I’ve been using tresorit for several months and quite like it, in the terminal or via the GUI. I originally installed it via AUR, and now see what you’re saying about it no longer being supported–I’ll have to come up with a script to download the tresorit script and run it periodically.
Tresorit is no longer being actively maintained–supported–in AUR. Tresorit the company is actively supporting and developing the application binaries. I believe this is what you were saying–at least it’s what I said you were saying–but I hadn’t realized that the AUR maintainer had given up. Despite that, I like the service well enough that it’s worth putting up with the administrative hassle of updating the binaries myself.

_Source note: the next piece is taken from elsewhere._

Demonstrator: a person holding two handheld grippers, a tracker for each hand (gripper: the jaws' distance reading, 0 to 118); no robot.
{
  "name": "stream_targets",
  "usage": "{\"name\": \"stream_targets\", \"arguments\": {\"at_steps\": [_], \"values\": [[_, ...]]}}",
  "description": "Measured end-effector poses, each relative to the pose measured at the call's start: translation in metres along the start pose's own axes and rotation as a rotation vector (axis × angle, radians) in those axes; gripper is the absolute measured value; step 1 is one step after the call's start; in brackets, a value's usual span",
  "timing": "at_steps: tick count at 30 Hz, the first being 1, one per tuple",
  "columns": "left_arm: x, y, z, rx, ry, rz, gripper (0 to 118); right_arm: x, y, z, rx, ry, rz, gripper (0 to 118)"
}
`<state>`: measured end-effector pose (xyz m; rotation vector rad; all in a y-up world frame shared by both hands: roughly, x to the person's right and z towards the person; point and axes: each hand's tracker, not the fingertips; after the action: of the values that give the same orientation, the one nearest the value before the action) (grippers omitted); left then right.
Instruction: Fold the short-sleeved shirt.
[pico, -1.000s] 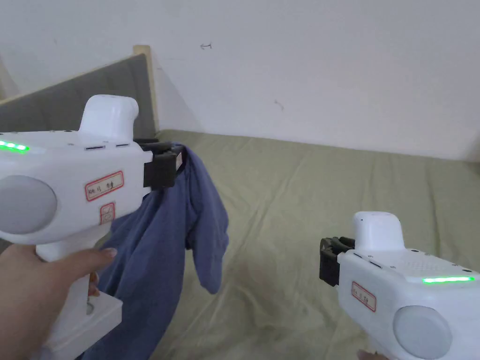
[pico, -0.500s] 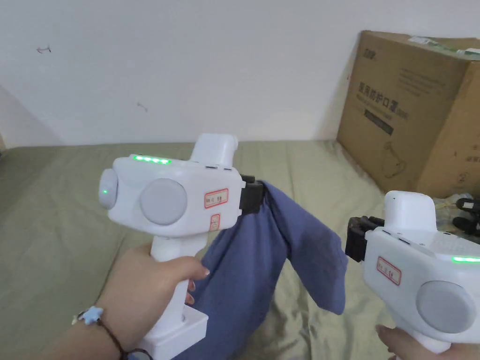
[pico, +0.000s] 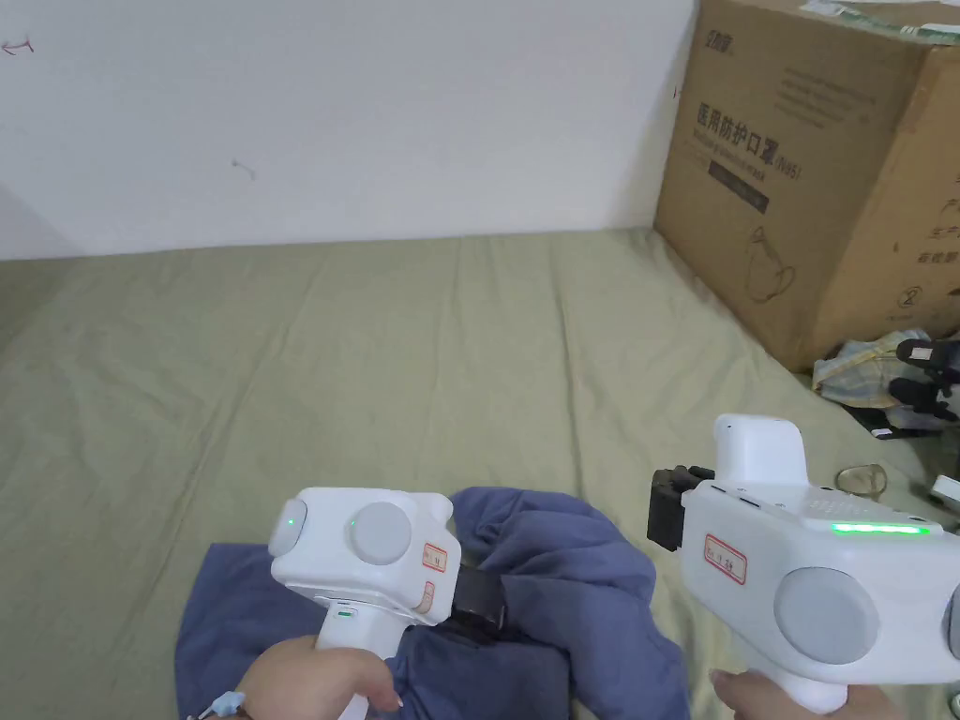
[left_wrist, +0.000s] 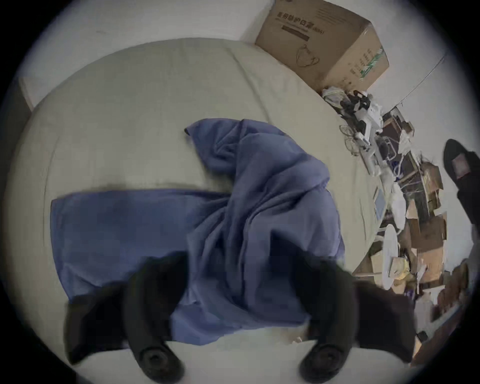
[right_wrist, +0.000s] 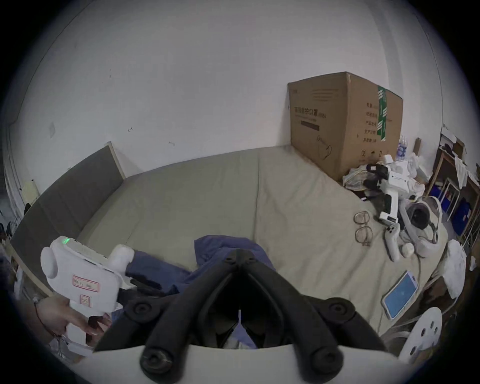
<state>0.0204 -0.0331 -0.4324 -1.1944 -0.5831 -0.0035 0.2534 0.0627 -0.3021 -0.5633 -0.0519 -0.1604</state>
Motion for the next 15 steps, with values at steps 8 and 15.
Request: {"name": "stream_targets", "arguments": {"at_steps": [8,15], "values": [[-0.021,-0.031,0.152,0.606,-0.027,0.014,92,-0.011,0.007,0.01,0.04,0.028,0.002,0],[-0.05,-0.111,0.231,0.893,0.261,0.083,92,-0.018,0.004,0.037,0.191,0.01,0.009,0]]}}
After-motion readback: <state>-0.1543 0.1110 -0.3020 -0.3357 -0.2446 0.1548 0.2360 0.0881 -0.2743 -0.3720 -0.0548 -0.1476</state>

Yes, it’s package is orphan. That’s because it’s difficult to install from a package manager. The executable is intended to be installed in the home directory with no root privileges (default to ~/.local/share/tresorit) while most packages are installed in /usr/lib/
The installer says that the app needs a location where it has write access, maybe to save some local config even if a config directory is also installed in ~/.conf/tresorit. That way, if you want to install from a package manager in /usr/lib, you would start it anytime with su, which is not a good idea for a closed source app that is managing your files.
So installing from their binary in the local home folder starting it with no root privileges seems the best decision.